The Federal Aviation Administration
When it comes to flight-critical components or components where performance is crucial if the aircraft is to operate reliably, they must receive FAA certification before they are allowed to be installed. One of the first 3D printed components to receive the certification was the LEAP fuel nozzle, which is featured in GE’s GE9X jet engine. The famed engine now contains over 300 individual 3D printed parts, including temperature sensors and fuel mixers, and larger parts, like heat exchangers, separators, and foot-long low-pressure turbine blades – all serving to save weight (and fuel) via geometric optimization.
The engine recently completed its first test flight on a Boeing 777x airliner, which is the world’s largest twin-engine jetliner and passenger plane. Two previous attempts at getting the 777X airborne were made, however, the tests were postponed due to high winds. In January of 2020, however, the airplane took off from Paine Field in Everett, WA.
Honeywell Aerospace, the aerospace division of conglomerate Honeywell, also recently received an FAA certification for one such 3D printed component. The part in question – a #4/5 bearing housing – is a key structural component of the ATF3-6 turbofan engine found in the Dassault Falcon 20G maritime patrol aircraft. The part is already in production and has been installed in an operational Falcon unit, with dozens more expected to be printed by the end of the year.
Over in academia, Auburn University’s National Center for Additive Manufacturing Excellence (NCAME) recently received a $3M grant from the FAA, which it will use to commence a two-year research project to improve air travel. Specifically, the NCAME engineers will delve deeper into metal 3D printing and its materials to fine-tune the parameters required to print end-use components for commercial aircraft.

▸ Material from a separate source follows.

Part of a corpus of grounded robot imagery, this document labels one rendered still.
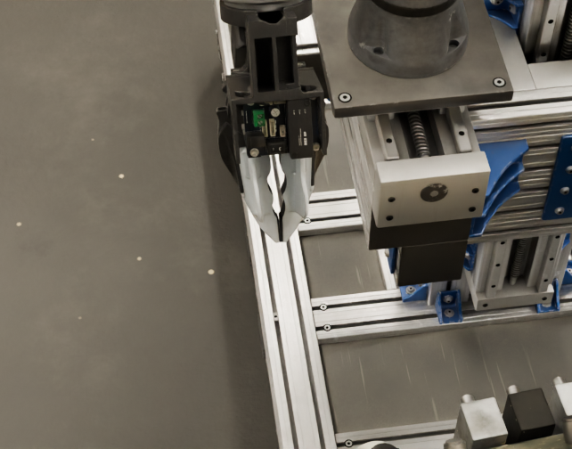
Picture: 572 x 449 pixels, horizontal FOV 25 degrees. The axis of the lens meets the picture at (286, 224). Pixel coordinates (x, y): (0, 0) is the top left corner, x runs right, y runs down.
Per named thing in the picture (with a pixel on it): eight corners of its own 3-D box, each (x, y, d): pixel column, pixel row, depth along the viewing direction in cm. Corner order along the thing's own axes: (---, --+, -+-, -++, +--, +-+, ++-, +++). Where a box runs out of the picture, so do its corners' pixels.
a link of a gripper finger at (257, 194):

Under the hood, the Auburn project is ultimately intended to solve a core issue in additive manufacturing, which is variability in performance. Variability results in identical parts 3D printed on different machines having discrepancies in their mechanical properties. According to the NCAME, there is also a lack of understanding when it comes to the microstructures of 3D printed metal parts, and their subsequent effects on fatigue and fracture resistance. This makes it very difficult to define specifications and standards in the industry – especially with tightly controlled parts for sectors such as aviation.